Reclaiming Humanitarian Integrity in Gaza
The humanitarian crisis in Gaza demands a strategy rooted not in ad hoc schemes or political expediency, but in established principles of neutrality, impartiality, and accountability. At the heart of this response must be a recommitment to the multilateral frameworks and institutions that have long ensured aid reaches those most in need. UNRWA has stood for decades as the cornerstone of Gaza’s humanitarian infrastructure. Its work extended far beyond food distribution, encompassing education for nearly 300,000 children, primary healthcare through 22 free clinics, social services for vulnerable groups, and a refugee registry essential to equitable and needs-based aid. Its schools provided emergency shelter to hundreds of thousands during conflict. As UNRWA official Sam Rose observed, these are functions that “can only really be taken over by a functioning State.” Yet instead of reinforcing this system, the Gaza Humanitarian Foundation seeks to replace it with a politicised, quasi-privatised mechanism under Israeli and U.S. strategic control—one that disregards humanitarian principles, undermines neutrality, and provokes widespread anxiety among Palestinians and aid experts alike.
The implications reach far beyond Gaza.

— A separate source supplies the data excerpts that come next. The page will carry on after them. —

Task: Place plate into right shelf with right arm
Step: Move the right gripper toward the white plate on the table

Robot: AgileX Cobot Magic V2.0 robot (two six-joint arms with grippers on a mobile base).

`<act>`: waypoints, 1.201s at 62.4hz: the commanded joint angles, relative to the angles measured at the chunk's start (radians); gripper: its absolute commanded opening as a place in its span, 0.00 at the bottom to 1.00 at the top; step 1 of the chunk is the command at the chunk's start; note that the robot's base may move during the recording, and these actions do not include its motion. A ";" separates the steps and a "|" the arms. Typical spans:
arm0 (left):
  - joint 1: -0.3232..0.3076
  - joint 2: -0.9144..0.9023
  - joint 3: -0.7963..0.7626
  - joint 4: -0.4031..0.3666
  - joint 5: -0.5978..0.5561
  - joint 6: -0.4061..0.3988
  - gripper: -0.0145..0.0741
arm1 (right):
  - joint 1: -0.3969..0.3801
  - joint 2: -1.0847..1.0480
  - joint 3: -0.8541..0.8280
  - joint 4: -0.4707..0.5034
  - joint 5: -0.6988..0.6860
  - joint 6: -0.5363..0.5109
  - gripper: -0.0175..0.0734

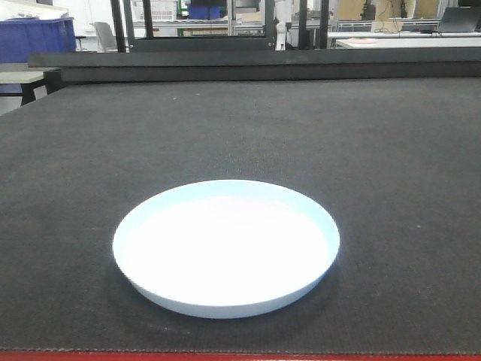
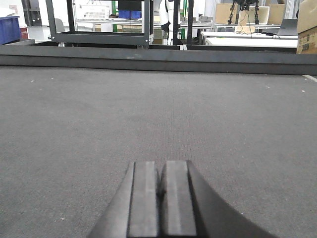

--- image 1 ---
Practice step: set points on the light blue round tray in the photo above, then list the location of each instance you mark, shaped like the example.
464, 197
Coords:
226, 249

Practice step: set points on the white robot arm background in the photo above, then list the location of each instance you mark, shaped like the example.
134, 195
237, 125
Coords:
283, 15

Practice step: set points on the black table mat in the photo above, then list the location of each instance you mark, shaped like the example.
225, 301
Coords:
396, 163

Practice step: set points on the grey side table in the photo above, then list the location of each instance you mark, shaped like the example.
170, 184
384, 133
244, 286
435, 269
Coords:
28, 82

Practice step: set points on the white background table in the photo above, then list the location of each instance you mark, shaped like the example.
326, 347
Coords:
380, 40

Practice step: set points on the blue storage crate background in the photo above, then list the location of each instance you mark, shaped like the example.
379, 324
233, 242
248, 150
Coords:
24, 36

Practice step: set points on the grey laptop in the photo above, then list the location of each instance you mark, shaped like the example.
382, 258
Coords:
459, 20

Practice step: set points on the black metal frame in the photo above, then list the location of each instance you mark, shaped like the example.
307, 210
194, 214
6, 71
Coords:
141, 26

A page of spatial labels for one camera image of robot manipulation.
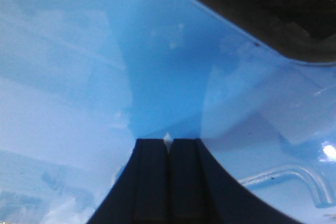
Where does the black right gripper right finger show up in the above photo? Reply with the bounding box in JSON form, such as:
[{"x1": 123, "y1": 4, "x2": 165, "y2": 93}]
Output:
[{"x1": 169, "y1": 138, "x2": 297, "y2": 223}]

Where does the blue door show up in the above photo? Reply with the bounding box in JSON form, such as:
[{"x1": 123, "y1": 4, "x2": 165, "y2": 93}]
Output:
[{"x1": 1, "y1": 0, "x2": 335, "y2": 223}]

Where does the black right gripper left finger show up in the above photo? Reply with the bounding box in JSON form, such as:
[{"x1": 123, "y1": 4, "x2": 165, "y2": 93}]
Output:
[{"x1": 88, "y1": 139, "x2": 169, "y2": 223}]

Endorsing the GHF would establish a dangerous precedent: one in which occupying powers and their allies may unilaterally dismantle neutral humanitarian systems and replace them with security-driven, for-profit aid delivery mechanisms. This risks normalising the weaponisation of aid—transforming relief into a tool of coercion rather than compassion. It also threatens operational effectiveness. The UN and trusted NGOs demonstrated during the 2025 ceasefire that they could deliver aid efficiently and at scale when access was granted. The GHF’s model, by contrast, is built around limited, militarised hubs and private contractors with no humanitarian credibility, aside from figureheads.
As UNICEF and the World Food Programme warned on 12 May 2025, Gaza now teeters on the edge of famine, with tens of thousands suffering acute malnutrition. Such a catastrophe cannot be averted through politicised, centralised distribution or surveillance-driven systems. What is required is a return to principled, community-embedded aid operations that are responsive to actual needs.

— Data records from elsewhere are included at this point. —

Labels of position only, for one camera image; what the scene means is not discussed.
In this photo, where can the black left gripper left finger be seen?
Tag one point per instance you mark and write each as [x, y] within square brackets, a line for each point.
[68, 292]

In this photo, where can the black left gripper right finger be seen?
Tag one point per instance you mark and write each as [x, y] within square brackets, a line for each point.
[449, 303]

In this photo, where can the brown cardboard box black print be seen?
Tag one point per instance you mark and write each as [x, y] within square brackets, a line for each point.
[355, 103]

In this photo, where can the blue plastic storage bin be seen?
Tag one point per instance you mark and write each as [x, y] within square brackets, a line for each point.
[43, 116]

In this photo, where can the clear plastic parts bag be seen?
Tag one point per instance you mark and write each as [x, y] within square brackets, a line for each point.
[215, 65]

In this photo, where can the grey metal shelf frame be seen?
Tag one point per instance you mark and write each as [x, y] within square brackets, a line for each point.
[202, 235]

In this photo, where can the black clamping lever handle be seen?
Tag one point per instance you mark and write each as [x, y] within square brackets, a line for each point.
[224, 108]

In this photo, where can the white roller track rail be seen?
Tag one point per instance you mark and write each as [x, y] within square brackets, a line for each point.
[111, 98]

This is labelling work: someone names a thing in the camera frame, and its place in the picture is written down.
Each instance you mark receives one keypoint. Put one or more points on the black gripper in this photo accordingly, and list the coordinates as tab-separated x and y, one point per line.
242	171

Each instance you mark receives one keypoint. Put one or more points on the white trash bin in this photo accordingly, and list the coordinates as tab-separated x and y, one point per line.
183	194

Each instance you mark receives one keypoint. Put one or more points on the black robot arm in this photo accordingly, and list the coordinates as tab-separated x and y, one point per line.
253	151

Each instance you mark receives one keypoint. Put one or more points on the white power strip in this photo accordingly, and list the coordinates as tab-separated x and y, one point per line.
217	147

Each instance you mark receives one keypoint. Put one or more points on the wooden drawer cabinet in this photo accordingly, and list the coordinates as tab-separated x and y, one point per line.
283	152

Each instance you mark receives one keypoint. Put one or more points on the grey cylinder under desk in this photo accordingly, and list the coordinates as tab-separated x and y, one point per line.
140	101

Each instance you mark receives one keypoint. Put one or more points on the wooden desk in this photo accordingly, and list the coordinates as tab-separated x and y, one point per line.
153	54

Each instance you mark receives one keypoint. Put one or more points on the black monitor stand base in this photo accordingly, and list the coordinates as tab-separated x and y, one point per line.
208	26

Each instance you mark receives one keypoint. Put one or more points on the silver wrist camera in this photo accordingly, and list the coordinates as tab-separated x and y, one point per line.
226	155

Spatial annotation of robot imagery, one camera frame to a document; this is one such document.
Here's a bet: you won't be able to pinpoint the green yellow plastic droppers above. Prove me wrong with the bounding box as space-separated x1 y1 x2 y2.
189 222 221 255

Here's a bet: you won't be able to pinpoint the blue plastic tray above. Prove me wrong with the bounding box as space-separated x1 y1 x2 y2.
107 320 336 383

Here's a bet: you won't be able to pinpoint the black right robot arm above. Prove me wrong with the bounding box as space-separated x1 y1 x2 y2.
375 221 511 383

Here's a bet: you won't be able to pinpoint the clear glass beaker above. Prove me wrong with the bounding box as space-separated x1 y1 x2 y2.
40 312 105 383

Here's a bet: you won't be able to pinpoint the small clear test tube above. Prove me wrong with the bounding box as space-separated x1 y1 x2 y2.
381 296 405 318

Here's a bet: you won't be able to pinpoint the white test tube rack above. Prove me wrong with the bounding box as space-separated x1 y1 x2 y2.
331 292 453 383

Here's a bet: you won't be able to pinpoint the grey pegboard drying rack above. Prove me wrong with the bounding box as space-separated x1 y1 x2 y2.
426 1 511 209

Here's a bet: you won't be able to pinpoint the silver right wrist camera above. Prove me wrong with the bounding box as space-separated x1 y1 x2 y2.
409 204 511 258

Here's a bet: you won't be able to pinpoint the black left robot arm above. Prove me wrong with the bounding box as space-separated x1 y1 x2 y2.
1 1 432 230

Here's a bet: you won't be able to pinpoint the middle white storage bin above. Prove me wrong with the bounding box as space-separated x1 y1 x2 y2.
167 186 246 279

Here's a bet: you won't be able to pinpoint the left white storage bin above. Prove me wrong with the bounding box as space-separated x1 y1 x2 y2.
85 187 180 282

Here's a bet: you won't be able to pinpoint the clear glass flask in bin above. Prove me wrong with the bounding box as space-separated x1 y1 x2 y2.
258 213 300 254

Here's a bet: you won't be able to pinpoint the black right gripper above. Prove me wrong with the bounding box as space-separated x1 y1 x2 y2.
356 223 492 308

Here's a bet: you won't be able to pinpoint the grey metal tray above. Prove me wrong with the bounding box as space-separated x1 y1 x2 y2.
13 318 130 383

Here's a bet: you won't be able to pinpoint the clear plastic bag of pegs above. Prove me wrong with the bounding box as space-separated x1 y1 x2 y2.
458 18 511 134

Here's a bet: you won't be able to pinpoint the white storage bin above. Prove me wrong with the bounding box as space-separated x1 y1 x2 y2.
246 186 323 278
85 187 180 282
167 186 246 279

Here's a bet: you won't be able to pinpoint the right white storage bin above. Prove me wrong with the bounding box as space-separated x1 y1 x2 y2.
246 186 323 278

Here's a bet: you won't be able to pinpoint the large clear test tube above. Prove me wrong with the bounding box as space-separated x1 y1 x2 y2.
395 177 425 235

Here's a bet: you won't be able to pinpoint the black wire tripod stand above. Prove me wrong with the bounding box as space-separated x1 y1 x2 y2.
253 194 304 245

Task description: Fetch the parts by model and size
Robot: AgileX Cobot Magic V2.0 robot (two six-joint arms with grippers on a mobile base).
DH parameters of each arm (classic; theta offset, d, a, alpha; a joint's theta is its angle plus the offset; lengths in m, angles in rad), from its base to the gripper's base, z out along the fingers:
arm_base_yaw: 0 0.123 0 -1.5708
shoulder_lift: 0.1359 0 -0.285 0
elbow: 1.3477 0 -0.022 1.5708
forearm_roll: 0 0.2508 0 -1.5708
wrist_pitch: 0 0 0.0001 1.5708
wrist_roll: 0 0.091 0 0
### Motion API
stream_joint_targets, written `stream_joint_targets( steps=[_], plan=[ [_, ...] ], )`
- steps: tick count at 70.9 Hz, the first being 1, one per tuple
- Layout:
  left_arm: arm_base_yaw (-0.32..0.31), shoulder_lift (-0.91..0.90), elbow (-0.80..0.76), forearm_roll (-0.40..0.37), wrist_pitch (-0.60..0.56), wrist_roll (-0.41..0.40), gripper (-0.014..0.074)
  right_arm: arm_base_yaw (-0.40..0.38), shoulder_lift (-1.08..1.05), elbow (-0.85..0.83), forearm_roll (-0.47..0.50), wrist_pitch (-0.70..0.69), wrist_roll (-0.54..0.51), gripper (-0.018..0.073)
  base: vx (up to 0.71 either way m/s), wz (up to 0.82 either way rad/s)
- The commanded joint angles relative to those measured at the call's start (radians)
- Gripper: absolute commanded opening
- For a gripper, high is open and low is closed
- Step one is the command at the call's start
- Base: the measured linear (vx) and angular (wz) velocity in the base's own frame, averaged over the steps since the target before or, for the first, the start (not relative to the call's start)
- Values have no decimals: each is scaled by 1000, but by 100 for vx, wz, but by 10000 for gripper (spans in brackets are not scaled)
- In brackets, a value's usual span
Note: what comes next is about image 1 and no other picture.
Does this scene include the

Politically, it is essential to respect existing regional frameworks. The GHF disregards the Egypt–Arab League recovery plan endorsed at the March 2025 Cairo emergency summit and entrenches Israel’s monopoly over aid entry points. This must be challenged.
A more legitimate and effective approach lies in reactivating the 2005 Agreement on Movement and Access (AMA), brokered by U.S. Secretary of State Condoleeza Rice and signed by the Israeli and Palestinian authorities. The AMA envisaged open crossings and a neutral monitoring role for the international community. In this context, the European Union’s decision to redeploy the EU Border Assistance Mission (EUBAM) to the Rafah crossing is a positive step. Restoring international oversight at Gaza’s gateway to Egypt would help shift the focus back to lawful, accountable access and break the cycle of politicised control.
In sum, Gaza needs principled, not privatised, aid. The international community—and especially the UK—should work to restore and reinforce mechanisms that uphold international law, respect humanitarian norms, and respect the dignity and agency of Palestinians. That begins with defending UNRWA, reasserting the role of the AMA, and rejecting any system that turns food into leverage and aid into a weapon.